Вскоре после этого пришла телеграмма из штаба части: заставе было приказано выставить дополнительные наряды и сообщались приметы Валерия Казаченко, которые, к слову сказать, и без телеграммы были хорошо известны всей заставе — этого белобрысого длинноволосого молодца, всегда неопрятного и нетрезвого, не один раз задерживали пограничники в тыловой запретной зоне.

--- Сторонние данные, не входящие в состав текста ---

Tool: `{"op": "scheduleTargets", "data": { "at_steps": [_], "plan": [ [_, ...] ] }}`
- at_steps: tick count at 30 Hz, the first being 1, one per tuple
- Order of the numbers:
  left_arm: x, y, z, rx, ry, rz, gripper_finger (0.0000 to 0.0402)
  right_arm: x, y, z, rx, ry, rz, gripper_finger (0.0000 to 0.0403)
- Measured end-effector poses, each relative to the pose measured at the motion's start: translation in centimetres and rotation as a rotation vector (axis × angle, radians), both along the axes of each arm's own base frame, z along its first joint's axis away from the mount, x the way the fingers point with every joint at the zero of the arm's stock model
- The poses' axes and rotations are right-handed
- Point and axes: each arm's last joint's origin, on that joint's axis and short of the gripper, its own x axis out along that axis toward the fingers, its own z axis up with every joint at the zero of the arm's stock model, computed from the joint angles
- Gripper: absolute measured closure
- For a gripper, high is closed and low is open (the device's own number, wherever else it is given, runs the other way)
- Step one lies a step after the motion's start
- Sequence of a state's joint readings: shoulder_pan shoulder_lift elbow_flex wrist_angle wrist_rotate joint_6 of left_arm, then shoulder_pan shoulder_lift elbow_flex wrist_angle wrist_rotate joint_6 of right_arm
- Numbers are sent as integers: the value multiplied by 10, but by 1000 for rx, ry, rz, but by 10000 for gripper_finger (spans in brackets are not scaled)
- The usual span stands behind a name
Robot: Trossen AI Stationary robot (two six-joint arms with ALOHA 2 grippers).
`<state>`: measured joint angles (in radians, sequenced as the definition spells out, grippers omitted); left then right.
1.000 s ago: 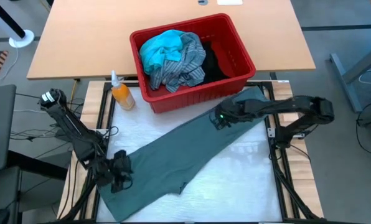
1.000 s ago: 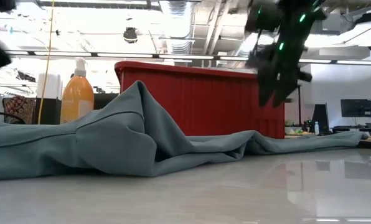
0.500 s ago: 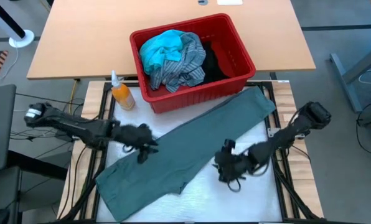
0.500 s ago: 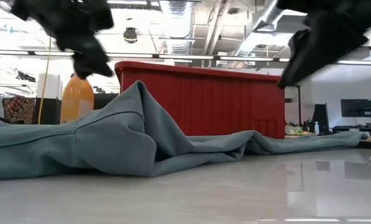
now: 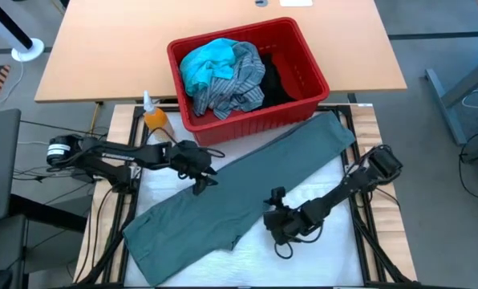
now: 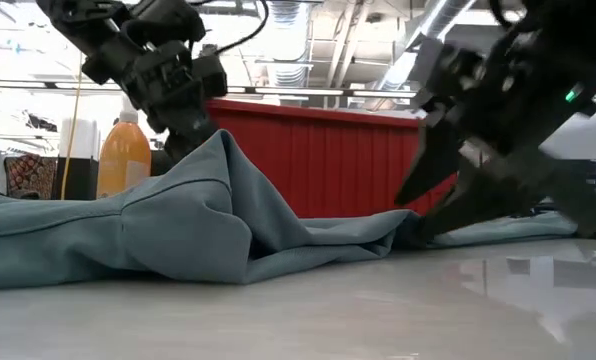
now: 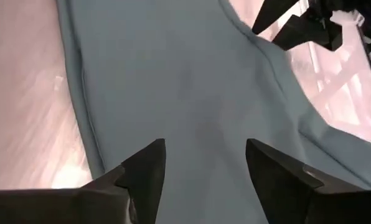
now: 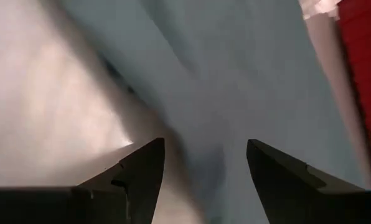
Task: Fold Laundry from Bin
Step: Fold the dark blue pants
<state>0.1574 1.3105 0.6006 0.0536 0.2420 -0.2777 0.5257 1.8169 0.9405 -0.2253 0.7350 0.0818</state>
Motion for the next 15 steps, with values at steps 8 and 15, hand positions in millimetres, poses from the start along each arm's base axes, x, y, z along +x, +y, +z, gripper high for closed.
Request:
{"op": "scheduleTargets", "data": {
  "at_steps": [8, 15],
  "plan": [
    [5, 2, -10, 16, 28, -9, 186, 19, -4, -16, -87, -7, 91, 145],
    [14, 20, -19, 83, -11, 87, 186, 35, -12, -24, -80, -38, 119, 145]
  ]
}}
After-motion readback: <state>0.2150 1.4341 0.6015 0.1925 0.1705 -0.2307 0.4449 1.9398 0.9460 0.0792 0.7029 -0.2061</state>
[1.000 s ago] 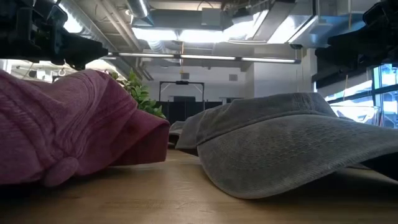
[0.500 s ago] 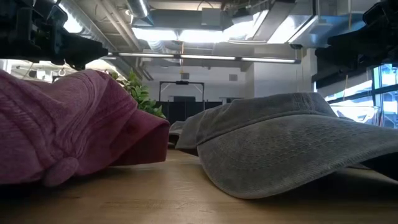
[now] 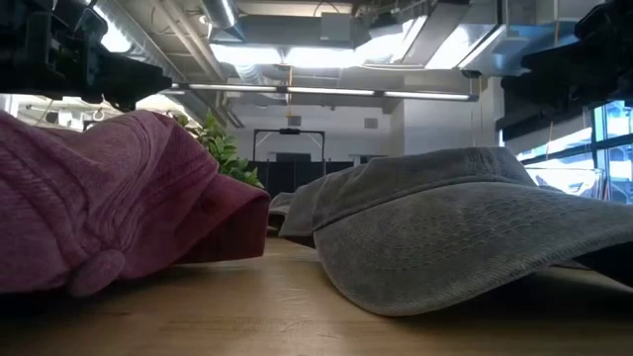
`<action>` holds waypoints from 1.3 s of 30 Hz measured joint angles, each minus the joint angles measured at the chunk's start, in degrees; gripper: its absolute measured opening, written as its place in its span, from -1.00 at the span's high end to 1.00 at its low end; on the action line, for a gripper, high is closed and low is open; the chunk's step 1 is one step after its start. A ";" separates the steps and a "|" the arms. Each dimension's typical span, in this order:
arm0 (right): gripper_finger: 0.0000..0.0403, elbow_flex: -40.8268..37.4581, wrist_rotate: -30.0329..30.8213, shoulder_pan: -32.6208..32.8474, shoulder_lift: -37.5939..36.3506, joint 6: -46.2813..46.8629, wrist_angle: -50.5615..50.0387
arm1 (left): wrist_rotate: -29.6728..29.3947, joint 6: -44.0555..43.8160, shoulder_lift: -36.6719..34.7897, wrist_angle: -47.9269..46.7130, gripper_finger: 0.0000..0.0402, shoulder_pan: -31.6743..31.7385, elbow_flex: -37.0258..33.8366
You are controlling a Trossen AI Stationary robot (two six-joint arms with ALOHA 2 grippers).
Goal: Pick & Place hat
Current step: Put the gray cap into the right transparent bin
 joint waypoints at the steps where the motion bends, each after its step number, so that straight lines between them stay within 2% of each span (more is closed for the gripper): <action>1: -0.18 0.00 0.00 0.00 0.00 1.05 0.00 | 0.01 0.00 0.00 0.01 0.26 0.01 0.01; 7: -0.19 0.00 0.70 0.02 0.01 8.25 0.00 | 0.02 0.00 0.00 0.00 0.26 0.00 0.00; 13: -0.19 0.00 8.84 0.00 0.01 11.40 0.19 | 0.01 0.00 0.00 0.00 0.26 0.00 0.01; 18: -0.19 0.00 16.96 0.00 0.02 12.93 5.56 | 0.00 0.00 0.00 0.02 0.26 0.02 0.00; 22: -0.19 0.04 17.16 0.00 0.04 4.90 17.31 | 0.02 0.00 0.00 0.01 0.26 0.00 0.01; 24: -0.19 1.88 13.48 0.00 0.29 -2.03 20.23 | 0.02 0.00 0.00 0.01 0.26 0.01 0.00; 26: -0.19 5.58 9.67 0.00 1.48 -6.94 18.69 | -0.62 0.52 0.00 0.50 0.26 0.00 0.00; 31: -0.18 19.86 10.15 0.00 12.86 -5.65 2.24 | -2.69 0.68 0.00 0.85 0.26 0.00 0.01; 35: -0.18 32.00 10.33 -0.51 28.48 -0.91 -12.68 | -2.79 0.53 0.00 1.63 0.26 0.00 0.01; 39: -0.18 41.07 8.54 -4.08 45.60 3.45 -24.02 | -3.08 0.55 0.00 2.36 0.26 0.02 0.02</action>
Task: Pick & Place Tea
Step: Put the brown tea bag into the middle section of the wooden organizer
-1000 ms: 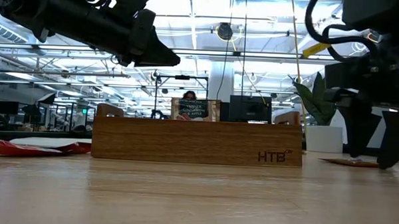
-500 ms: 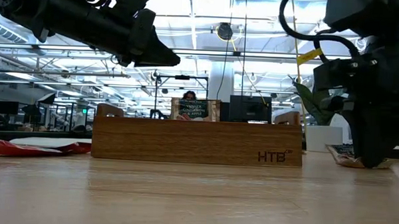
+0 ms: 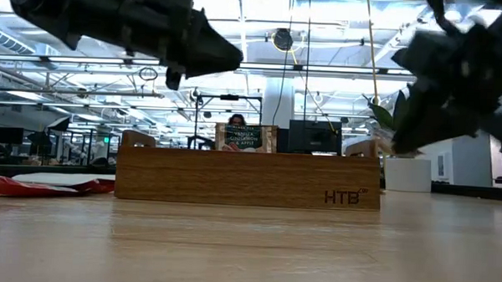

Зимин понимал, что преступник, если он только надумает бежать за границу, попытается это сделать скорее всего на участке его заставы. Дело не только в том, что из поселка Горского сюда вели самые короткие и самые подходящие для преступника пути — параллельно шоссейной дороге вились по сопкам многочисленные тропинки и то и дело встречались плотные заросли кустарника, где в случае необходимости можно хорошо замаскироваться и отсидеться. Но еще и то надо было брать в расчет, что этот участок Казаченко знал лучше других — именно здесь несколько раз задерживали его пограничники то с грибной корзиной, то с рыболовными снастями...

Бабкин вопросительно смотрел на Зимина и ждал, что он скажет — как-никак, а первое слово всегда за начальником.

— Сегодня этим парадом будешь командовать ты, Сергей Николаевич. — Зимин отложил телеграмму в сторону, прихлопнув ее ладонью. — Так-то вот!